The Cazador was a steamboat built 1848 in France and bought 1851 by the Chilean Navy for the transport of military and cargo along the coast of Chile.

On 30 January 1856, the Cazador sailed off Talcahuano bound for Valparaíso at 11:30 AM carrying the 2nd Company of the Battalion Maipo and their families. In addition, she carried supplies, horses and guns. She sailed 6 miles from the coast at 9 kn.

At 20:00, the ship was driven onto a reef off Point Carranza, 10 km south of Constitución.

The sinking of the Cazador resulted in the greatest single-incident maritime loss of life in the history of Chile.

Sources disagree on the number rescued and the final death toll. The ship's captain, Ramón Cabieses, in his report gives 23 rescued and 307 dead, but author Carlos López Urrutia gives 400 dead.

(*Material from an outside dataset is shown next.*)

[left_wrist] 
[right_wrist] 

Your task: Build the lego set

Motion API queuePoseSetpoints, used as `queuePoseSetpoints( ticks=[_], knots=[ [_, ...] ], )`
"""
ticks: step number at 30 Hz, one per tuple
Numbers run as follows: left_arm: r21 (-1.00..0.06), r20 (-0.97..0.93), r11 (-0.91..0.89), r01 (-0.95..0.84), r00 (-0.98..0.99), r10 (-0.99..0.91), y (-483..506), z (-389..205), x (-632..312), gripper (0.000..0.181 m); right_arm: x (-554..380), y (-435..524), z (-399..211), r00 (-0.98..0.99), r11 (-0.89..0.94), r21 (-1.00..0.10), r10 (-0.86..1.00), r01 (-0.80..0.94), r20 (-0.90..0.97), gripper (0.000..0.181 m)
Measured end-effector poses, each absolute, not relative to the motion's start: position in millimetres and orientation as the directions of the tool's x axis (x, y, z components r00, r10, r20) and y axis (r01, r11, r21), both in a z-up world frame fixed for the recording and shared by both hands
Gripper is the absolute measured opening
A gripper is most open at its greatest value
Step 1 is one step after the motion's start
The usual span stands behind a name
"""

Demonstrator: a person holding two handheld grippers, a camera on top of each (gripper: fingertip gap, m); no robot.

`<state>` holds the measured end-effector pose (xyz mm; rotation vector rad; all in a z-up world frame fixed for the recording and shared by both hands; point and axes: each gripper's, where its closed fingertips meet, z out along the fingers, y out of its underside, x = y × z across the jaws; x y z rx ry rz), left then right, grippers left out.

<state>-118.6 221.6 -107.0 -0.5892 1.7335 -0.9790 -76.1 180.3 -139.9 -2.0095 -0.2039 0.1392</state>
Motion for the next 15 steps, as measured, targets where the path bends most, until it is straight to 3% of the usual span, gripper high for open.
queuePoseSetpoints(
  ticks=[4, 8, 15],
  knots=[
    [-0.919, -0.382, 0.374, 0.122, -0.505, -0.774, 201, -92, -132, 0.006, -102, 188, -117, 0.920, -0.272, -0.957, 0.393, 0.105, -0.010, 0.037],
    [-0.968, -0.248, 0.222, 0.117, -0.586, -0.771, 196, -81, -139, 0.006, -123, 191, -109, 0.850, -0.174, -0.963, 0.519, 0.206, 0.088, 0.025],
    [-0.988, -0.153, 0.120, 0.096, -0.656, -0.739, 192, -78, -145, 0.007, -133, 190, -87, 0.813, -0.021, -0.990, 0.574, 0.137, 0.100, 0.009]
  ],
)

After the sinking, Captain Cabieses faced a drumhead court martial to determine his responsibility in the deaths of those on board. Public opinion at the time demanded that he be beheaded - however, thanks to his influence, his distinguished service in earlier naval campaigns, and that at the time there were few officials familiar with the coast of Chile, the Chilean Navy commuted his sentence.